Ese narizón, lo diré con absoluto desparpajo y con toda desvergüenza, se me antoja mejor poeta que mucho poeta oficial con P mayúscula que uno debería leerse según dicta el canon. Ese flaco es mejor narrador que la gran mayoría de escritores que uno encuentra en una librería de Caracas (sobre todo los foráneos). Ese narizón hace cómics con su música. Hace cine con su música. Pinta cuadros con su música. A quien le gusta Cerati sabe exactamente a qué me refiero.

En un mundo superpoblado de Davides Bisbales, de Ricardos Montaneres, de Olgas Tañones y de reguetoneros de toda calaña (ojo: no hay por qué hacer reguetón para ser reguetonero) Gustavo es un oasis, un bálsamo, la luz noble al final del túnel.
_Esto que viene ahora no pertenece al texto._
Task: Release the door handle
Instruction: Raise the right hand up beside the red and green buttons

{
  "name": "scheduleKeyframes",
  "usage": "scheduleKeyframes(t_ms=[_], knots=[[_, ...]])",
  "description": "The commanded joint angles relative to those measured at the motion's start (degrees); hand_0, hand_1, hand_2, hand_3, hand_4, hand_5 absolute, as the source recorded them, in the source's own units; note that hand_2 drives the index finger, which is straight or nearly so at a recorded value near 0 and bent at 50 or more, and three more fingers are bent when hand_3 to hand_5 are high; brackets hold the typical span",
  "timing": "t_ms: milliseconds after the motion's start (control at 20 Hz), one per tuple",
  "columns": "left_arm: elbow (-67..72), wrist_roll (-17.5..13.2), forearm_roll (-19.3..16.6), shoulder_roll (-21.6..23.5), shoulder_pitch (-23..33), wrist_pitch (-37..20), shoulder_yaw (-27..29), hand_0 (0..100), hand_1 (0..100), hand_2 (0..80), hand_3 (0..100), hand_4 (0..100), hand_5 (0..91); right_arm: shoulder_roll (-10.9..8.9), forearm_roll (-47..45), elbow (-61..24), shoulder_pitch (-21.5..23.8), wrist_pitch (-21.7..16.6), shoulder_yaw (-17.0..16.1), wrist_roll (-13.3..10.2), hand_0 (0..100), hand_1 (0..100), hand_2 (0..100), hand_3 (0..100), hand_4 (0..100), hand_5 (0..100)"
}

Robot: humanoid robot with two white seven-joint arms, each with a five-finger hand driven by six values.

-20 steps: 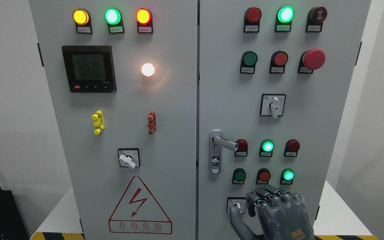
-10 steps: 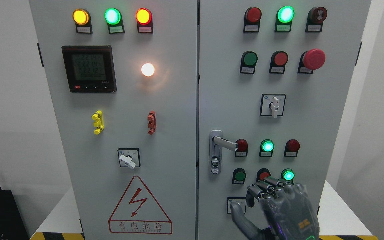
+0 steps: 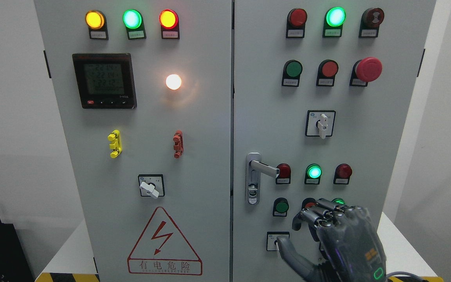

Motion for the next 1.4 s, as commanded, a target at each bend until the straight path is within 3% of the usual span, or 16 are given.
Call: scheduleKeyframes(t_ms=[0, 200, 350, 451, 551, 651, 801, 1051, 1252, 1352], knots=[[0.5, 0.0, 0.0, 0.0, -0.2, 0.0, 0.1, 12, 39, 0.0, 0, 0, 0.0, -13.30, -7.5, -1.0, -1.7, 0.6, 5.6, -1.0, 42, 30, 54, 95, 87, 99], [0.5, 0.0, 0.0, 0.0, -0.2, 0.0, 0.1, 12, 39, 0.0, 0, 0, 0.0, -14.09, -10.0, -0.9, -1.7, 1.2, 6.2, -0.6, 41, 30, 49, 92, 86, 99], [0.5, 0.0, 0.0, 0.0, -0.2, 0.0, 0.1, 12, 39, 0.0, 0, 0, 0.0, -16.64, -14.8, -1.0, -2.7, 1.5, 6.3, -0.4, 43, 28, 49, 92, 87, 99], [0.5, 0.0, 0.0, 0.0, -0.1, 0.0, 0.1, 12, 39, 0.0, 0, 0, 0.0, -19.45, -16.3, -1.0, -4.3, 2.9, 6.5, -0.3, 43, 27, 48, 92, 88, 99], [0.5, 0.0, 0.0, 0.0, -0.2, 0.0, 0.1, 12, 39, 0.0, 0, 0, 0.0, -20.51, -17.3, -1.0, -6.4, 4.1, 7.3, 0.0, 44, 24, 47, 93, 90, 100], [0.5, 0.0, 0.0, 0.0, -0.2, 0.0, 0.1, 12, 39, 0.0, 0, 0, 0.0, -20.43, -18.7, -1.0, -8.4, 5.8, 9.2, 1.3, 44, 21, 48, 96, 93, 100], [0.5, 0.0, 0.0, 0.0, -0.2, 0.0, 0.1, 12, 39, 0.0, 0, 0, 0.0, -20.43, -18.7, -1.1, -10.1, 7.2, 11.5, 1.4, 43, 20, 48, 96, 95, 100], [0.5, 0.0, 0.0, 0.0, -0.1, 0.0, 0.1, 12, 39, 0.0, 0, 0, 0.0, -19.81, -18.7, -1.2, -10.9, 7.5, 11.7, 1.3, 40, 20, 48, 96, 96, 100], [0.5, 0.0, 0.0, 0.0, -0.1, 0.0, 0.1, 12, 39, 0.0, 0, 0, 0.0, -17.09, -18.8, -1.2, -11.0, 8.2, 11.9, 0.9, 39, 20, 48, 95, 96, 100], [0.5, 0.0, 0.0, 0.0, -0.2, 0.0, 0.1, 12, 39, 0.0, 0, 0, 0.0, -17.09, -18.8, -1.2, -12.1, 8.3, 14.4, 0.9, 40, 20, 48, 95, 96, 100]])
Es, en la música, el portador de ese placer indescriptible que uno tiene cuando lee a Bioy Casares o a Cortázar y dices: pana, qué grandes que son estos tipos y en tu propio idioma. Gustavo es, por fin, uno de los nuestros. Y vaya que quedan poquísimos.

Así que nos haces el favor, Gustavo, te recuperas del todo, abandonas esa cama y agarras tu guitarra y vas a hacer un disco aún peor que el Fuerza Natural. Porque la verdad es que prefiero mil veces hablar sobre cómo la has cagado y sobre lo viejo que estás (que estamos todos) y que ojalá el bajón sea pasajero para que el próximo disco vuelvas a ser sublime (porque siempre habrá otro disco y siempre tienes que venir para volverte a ver como todos los años), lo prefiero mil millones antes que sentir esta profunda tristeza de tan solo pensar que de verdad te estabas despidiendo en el mejor concierto que este país haya visto jamás. Lo sentimos pero no te aceptamos el adiós, Gustavo. No te irás, te quedas aquí.